DataFrame[ImageID: string, Subset: string, Data: binary]

In [18]:
#Joining image ids to the parquet images to filter out things we dont want
images_parquet = image_ids.join(images_parquet, on = 'ImageID', how = 'left')

In [19]:
# Verify the dataframe
images_parquet.count()

In [20]:
# Read the 3 bounding box csv files.
bounding_boxes_1 = spark.read.csv('/data/google_open_image/bboxes/test-annotations-bbox.csv', header = True)
bounding_boxes_2 = spark.read.csv('/data/google_open_image/bboxes/train-annotations-bbox.csv', header = True)
bounding_boxes_3 = spark.read.csv('/data/google_open_image/bboxes/validation-annotations-bbox.csv', header = True)

# Join the dataframes into a single dataframe.
bounding_boxes = bounding_boxes_1.union(bounding_boxes_2).union(bounding_boxes_3)

In [21]:
# Join on ImageID to get just the bounding boxes we have image data for.
bbs = image_ids.join(bounding_boxes, on = 'ImageID', how = 'left')

In [22]:
# Join in the labels so there are human-readable labels on the bounding boxes.
bbs = labels.join(bbs, on = 'LabelName', how = 'left')

In [23]:
# Check how many boxes there are.
bbs.count()

In [24]:
image_chips = images_parquet.join(bbs, on = 'ImageID', how = 'right')

In [25]:
# Check how many chips we have to make sure the join was the correct one.
image_chips.count()

In [26]:
def extract_chip(data, xmin, xmax, ymin, ymax):
    from PIL import Image
    import io, math
    
    # Read the image data using Pillow
    img = Image.open(io.BytesIO(data))
    # Get the size of the image 
    (width, height) = img.size
    
    # Calculate the bounding box pixels
    # observe the use of float function here.
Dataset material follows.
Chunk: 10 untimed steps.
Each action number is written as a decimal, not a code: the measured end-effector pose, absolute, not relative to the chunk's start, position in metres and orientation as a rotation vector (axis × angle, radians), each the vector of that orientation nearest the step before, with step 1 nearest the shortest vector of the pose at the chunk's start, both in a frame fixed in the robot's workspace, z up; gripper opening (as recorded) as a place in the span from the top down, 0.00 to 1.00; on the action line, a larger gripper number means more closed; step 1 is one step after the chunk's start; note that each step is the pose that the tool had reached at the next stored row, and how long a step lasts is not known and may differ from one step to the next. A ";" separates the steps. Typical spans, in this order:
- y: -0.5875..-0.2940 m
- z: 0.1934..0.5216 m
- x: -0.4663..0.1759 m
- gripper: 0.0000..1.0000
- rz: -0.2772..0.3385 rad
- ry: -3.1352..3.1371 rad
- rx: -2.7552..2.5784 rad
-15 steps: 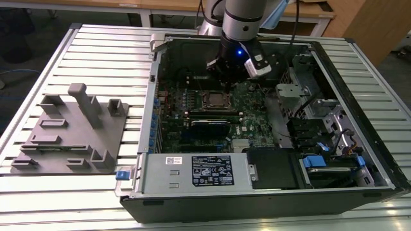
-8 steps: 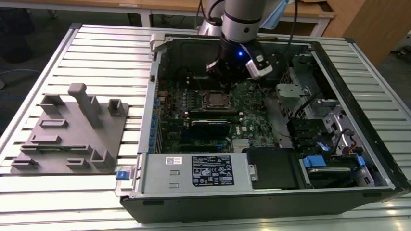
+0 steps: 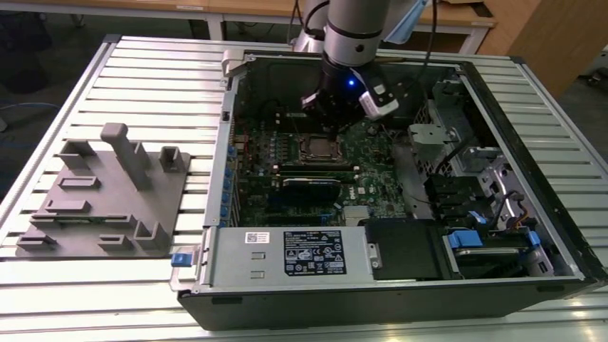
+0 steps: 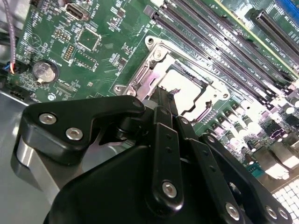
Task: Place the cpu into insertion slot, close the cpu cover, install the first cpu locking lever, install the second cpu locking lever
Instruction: 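Close the cpu cover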
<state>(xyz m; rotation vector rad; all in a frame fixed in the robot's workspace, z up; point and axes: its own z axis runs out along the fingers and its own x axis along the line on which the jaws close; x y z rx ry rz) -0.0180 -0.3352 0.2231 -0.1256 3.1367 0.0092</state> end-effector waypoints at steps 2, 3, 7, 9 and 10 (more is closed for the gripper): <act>-0.335 0.222 -0.019 0.90 0.009 3.137 -0.126; -0.335 0.222 -0.020 0.90 0.009 3.137 -0.126; -0.335 0.221 -0.027 0.90 0.009 3.136 -0.126; -0.335 0.220 -0.029 0.90 0.009 3.136 -0.125; -0.335 0.219 -0.030 0.90 0.009 3.136 -0.126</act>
That's necessary
    # because the bounding box data were read in as strings, not doubles.
    left = math.floor(float(xmin)*width)
    upper = math.floor(float(ymin)*height)
    right = math.floor(float(xmax)*width)
    lower = math.floor(float(ymax)*height)
    
    # Crop the image to the bounding box size
    img = img.crop(box = (left, upper, right, lower))
    
    # Save the image to a byte-buffer
    buff = io.BytesIO()
    img.save(buff, format = "JPEG")
    
    # Get the raw bytes of the jpeg data.
    byte_array = buff.getvalue()
    return byte_array   # return buff.getvalue() doesn't work. This a quirk of pyspark not being able to determine the output type of a function call.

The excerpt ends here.